AVAILABLE DATA.
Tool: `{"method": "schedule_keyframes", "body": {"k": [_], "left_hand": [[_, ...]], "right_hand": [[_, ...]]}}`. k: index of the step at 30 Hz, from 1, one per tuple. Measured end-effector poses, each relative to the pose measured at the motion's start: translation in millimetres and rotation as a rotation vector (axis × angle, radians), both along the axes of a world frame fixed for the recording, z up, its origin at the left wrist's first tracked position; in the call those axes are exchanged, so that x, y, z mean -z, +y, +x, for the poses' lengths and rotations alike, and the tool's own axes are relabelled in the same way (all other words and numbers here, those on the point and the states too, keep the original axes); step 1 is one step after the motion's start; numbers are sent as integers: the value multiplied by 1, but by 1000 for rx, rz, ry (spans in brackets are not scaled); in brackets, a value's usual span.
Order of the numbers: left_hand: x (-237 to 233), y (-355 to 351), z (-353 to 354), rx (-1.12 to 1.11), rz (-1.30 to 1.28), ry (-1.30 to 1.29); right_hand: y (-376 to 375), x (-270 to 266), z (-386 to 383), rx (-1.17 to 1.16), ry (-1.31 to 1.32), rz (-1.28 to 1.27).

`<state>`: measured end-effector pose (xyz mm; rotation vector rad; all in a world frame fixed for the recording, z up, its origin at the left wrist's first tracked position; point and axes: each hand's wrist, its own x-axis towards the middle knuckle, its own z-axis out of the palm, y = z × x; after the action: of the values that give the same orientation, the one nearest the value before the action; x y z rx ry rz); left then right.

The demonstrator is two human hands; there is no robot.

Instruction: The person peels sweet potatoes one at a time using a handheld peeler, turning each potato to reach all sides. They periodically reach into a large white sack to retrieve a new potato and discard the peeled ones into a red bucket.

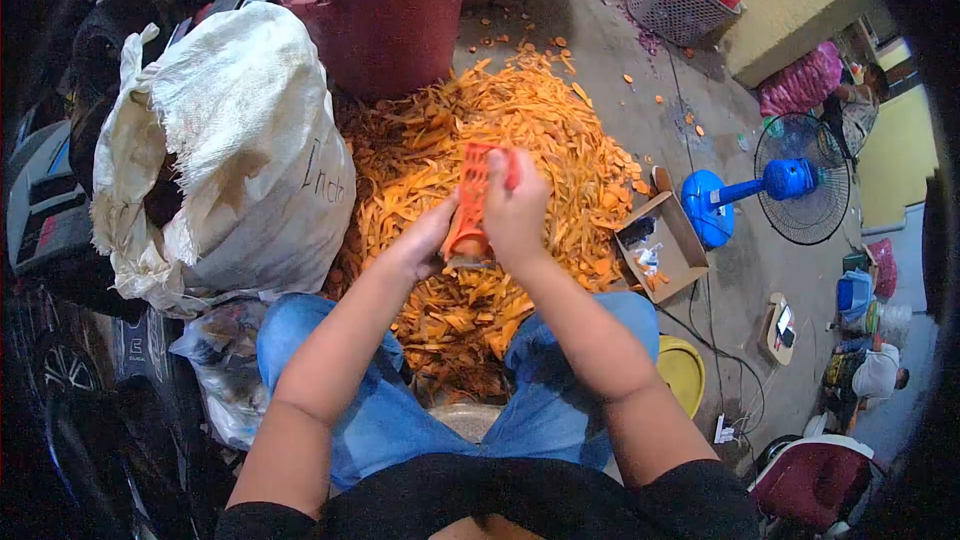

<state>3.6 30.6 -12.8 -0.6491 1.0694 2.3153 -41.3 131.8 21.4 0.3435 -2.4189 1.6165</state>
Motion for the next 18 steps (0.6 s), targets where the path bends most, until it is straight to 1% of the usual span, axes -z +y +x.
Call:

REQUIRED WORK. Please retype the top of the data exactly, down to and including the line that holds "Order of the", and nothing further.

REPLY.
Tool: `{"method": "schedule_keyframes", "body": {"k": [_], "left_hand": [[_, ...]], "right_hand": [[_, ...]]}}`. k: index of the step at 30 Hz, from 1, one per tuple. Measured end-effector poses, each relative to the pose measured at the motion's start: translation in millimetres and rotation as a rotation vector (axis × angle, radians), both along the axes of a world frame fixed for the recording, z up, its origin at the left wrist's first tracked position; in the call those axes are exchanged, so that x, y, z mean -z, +y, +x, for the poses' lengths and rotations alike, and the tool's own axes are relabelled in the same way (all other words and numbers here, those on the point and the states too, keep the original axes); step 1 is one step after the motion's start; numbers are sent as integers: the value multiplied by 1, but by 1000 for rx, rz, ry (spans in brackets are not scaled); in brackets, a value's usual span.
Order of the numbers: left_hand: x (-237 to 233), y (-355 to 351), z (-353 to 354), rx (-1.12 to 1.11), rz (-1.30 to 1.28), ry (-1.30 to 1.29); right_hand: y (-376 to 375), x (-270 to 266), z (-386 to 383), rx (-1.17 to 1.16), ry (-1.31 to 1.32), rz (-1.28 to 1.27).

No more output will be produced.